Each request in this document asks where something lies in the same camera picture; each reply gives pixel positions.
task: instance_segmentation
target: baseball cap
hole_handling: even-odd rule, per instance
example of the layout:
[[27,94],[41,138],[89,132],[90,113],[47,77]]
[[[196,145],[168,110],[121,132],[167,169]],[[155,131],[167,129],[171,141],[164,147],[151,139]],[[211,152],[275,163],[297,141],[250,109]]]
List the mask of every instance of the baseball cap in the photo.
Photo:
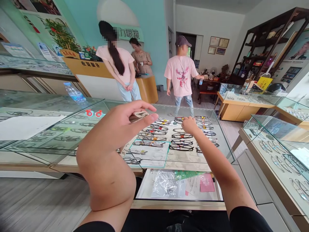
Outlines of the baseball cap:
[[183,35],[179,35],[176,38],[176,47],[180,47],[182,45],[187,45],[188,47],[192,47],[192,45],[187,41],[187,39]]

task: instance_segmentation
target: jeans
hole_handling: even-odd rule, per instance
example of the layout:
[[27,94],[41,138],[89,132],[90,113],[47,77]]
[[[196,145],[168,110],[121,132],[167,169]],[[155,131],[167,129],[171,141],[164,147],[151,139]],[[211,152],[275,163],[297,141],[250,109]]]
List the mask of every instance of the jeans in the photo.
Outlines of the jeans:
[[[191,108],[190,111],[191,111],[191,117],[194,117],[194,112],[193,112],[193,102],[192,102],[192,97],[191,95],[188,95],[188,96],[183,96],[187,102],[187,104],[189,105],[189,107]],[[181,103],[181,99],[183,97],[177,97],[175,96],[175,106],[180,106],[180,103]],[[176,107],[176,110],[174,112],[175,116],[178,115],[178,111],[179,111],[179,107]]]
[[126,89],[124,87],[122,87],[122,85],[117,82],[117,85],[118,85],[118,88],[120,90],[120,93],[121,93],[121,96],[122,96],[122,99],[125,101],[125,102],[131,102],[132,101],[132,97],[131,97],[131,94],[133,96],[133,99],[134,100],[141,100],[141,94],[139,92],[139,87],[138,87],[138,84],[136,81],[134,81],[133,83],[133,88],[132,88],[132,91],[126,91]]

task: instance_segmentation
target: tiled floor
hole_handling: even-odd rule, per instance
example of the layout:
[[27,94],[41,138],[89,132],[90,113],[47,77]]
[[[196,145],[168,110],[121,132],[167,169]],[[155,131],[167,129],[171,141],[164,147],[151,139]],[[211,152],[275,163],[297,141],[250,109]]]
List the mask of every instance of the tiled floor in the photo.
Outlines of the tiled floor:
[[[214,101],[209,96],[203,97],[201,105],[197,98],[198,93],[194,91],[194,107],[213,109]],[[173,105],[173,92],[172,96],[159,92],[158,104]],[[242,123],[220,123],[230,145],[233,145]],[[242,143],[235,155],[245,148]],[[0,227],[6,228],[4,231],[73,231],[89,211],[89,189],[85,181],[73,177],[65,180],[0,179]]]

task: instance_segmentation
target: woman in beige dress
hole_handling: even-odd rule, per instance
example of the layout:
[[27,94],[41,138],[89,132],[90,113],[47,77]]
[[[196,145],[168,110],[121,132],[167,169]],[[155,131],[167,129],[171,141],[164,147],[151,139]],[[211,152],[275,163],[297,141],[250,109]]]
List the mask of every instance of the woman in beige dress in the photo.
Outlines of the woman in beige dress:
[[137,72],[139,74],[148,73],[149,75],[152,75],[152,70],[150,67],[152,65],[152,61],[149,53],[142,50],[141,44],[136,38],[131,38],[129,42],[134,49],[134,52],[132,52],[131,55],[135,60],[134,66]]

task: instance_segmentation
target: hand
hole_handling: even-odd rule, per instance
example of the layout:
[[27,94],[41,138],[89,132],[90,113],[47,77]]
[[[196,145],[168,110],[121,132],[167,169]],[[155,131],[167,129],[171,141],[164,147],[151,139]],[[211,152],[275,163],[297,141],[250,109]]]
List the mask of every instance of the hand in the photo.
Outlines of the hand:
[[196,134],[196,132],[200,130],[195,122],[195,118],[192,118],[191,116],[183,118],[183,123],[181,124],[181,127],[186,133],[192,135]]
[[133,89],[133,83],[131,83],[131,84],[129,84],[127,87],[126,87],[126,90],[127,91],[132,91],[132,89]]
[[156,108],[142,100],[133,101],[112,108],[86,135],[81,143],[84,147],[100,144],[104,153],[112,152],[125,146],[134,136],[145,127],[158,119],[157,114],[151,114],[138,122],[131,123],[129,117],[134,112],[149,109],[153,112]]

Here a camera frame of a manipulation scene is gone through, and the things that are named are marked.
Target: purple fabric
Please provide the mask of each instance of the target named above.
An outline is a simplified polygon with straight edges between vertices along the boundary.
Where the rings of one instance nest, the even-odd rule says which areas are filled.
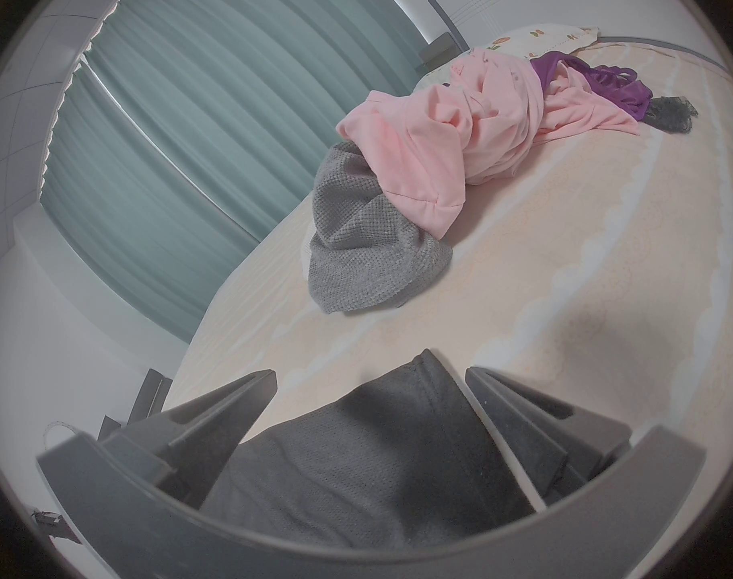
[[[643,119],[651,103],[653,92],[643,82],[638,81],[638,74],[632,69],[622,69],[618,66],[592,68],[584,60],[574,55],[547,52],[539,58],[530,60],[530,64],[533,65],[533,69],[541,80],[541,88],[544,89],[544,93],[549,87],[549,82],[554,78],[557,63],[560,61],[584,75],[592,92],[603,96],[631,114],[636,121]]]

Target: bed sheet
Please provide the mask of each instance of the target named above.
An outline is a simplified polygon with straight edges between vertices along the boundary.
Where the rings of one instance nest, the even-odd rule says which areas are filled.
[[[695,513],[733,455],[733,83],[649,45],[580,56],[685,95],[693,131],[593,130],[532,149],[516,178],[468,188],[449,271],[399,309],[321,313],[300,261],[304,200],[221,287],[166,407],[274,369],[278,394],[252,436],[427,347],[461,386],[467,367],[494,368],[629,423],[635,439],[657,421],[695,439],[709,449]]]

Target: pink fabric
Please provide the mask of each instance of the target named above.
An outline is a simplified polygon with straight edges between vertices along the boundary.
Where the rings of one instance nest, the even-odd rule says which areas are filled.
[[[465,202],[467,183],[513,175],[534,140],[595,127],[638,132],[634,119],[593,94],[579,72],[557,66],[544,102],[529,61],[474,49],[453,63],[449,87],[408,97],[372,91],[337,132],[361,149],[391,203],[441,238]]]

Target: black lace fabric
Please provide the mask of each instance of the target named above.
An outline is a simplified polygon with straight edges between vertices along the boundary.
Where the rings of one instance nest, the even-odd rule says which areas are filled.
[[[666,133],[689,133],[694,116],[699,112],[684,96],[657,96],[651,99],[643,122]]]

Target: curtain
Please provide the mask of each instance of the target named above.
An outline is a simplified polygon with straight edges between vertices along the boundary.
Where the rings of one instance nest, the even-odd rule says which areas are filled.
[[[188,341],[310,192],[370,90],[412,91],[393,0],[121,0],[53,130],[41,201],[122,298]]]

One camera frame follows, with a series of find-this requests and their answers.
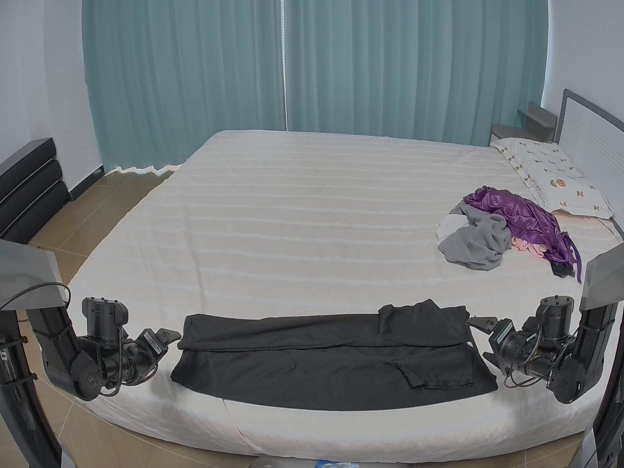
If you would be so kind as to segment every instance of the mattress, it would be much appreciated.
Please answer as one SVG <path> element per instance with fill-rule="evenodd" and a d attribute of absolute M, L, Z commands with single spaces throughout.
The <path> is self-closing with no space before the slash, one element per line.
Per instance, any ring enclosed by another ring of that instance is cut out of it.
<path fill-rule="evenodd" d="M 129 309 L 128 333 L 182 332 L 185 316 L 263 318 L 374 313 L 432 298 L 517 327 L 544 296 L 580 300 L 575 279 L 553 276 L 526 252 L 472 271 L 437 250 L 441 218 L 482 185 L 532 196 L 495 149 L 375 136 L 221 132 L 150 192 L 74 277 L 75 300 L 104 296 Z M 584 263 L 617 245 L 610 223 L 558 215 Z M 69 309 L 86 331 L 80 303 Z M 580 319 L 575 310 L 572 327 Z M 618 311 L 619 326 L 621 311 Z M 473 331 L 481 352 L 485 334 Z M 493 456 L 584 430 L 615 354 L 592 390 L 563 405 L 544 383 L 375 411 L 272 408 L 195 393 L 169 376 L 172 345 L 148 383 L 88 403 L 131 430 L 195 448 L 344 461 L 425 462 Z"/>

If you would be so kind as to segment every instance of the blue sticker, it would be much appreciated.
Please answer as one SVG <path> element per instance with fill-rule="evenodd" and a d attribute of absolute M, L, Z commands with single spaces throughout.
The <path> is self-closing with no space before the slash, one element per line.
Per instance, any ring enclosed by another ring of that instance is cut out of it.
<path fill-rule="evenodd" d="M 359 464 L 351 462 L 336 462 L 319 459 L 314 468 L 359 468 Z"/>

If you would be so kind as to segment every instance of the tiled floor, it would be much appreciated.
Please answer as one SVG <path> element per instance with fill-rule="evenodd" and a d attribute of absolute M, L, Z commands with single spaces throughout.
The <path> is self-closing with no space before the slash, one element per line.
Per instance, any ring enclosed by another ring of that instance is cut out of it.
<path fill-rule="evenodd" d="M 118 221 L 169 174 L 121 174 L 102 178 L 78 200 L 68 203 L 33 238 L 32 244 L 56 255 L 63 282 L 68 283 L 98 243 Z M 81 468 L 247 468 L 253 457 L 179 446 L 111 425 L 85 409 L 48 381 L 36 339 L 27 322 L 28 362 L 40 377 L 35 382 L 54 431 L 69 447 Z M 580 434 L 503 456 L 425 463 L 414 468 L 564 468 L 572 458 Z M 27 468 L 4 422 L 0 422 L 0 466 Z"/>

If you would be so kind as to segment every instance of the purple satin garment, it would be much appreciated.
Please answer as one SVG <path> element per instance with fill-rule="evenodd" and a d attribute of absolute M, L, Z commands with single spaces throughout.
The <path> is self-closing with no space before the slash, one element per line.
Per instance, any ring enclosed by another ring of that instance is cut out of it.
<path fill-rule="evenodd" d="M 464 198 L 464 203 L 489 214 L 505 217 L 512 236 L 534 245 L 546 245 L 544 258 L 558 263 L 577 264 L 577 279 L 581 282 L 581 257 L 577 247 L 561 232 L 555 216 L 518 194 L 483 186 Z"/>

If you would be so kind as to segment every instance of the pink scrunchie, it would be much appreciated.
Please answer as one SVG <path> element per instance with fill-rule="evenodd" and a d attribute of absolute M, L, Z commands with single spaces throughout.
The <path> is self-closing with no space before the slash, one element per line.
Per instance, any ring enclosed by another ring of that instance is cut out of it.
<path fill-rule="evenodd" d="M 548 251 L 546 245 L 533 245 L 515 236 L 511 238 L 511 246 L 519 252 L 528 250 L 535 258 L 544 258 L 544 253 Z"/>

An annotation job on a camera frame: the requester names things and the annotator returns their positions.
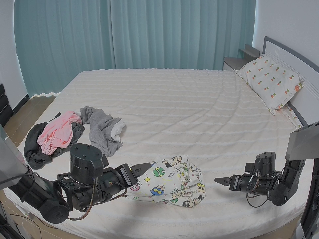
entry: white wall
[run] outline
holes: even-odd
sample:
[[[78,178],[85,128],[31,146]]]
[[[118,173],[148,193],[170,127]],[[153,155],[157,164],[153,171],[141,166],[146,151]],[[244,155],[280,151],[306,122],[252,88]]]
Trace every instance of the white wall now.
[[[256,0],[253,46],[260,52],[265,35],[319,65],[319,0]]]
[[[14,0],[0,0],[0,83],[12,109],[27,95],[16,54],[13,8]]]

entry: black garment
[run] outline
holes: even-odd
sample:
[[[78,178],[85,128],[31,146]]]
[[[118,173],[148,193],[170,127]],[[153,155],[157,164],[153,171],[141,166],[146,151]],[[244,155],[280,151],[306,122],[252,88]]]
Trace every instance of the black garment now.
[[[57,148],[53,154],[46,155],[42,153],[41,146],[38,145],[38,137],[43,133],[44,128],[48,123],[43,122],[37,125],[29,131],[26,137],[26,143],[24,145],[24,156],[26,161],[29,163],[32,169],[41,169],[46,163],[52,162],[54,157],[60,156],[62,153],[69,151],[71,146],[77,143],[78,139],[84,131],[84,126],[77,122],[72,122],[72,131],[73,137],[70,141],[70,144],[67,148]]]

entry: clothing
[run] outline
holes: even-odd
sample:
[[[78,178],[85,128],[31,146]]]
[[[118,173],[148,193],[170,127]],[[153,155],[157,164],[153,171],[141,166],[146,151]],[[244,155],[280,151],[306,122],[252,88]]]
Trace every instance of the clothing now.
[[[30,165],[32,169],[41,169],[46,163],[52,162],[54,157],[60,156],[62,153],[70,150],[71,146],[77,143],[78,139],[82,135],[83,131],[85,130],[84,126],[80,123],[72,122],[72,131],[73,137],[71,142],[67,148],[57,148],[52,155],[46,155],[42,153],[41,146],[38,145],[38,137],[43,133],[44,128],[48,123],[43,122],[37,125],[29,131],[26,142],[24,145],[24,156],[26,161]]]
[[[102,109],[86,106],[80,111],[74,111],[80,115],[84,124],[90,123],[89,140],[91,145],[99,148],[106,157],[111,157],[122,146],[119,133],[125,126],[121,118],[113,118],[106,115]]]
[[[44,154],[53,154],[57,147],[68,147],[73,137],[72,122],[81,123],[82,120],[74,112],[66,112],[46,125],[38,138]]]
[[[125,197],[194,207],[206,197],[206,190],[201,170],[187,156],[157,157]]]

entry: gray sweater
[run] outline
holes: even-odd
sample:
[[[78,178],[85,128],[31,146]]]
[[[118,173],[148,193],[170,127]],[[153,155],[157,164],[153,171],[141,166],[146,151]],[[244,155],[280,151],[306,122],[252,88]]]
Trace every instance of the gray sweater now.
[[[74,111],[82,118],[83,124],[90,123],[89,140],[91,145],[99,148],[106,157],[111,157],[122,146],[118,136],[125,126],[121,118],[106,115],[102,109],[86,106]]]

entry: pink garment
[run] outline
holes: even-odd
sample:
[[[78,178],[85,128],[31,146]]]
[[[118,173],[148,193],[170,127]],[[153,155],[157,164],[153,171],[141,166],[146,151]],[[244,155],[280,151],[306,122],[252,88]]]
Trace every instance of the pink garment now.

▸ WORK REQUEST
Scan the entries above, and wherever a line holds the string "this", copy it.

▸ ANSWER TO THE EXERCISE
Each request in this document asks where something lies in the same camera picture; each reply gives pixel positions.
One camera frame follows, with a series of find-this requests and their answers.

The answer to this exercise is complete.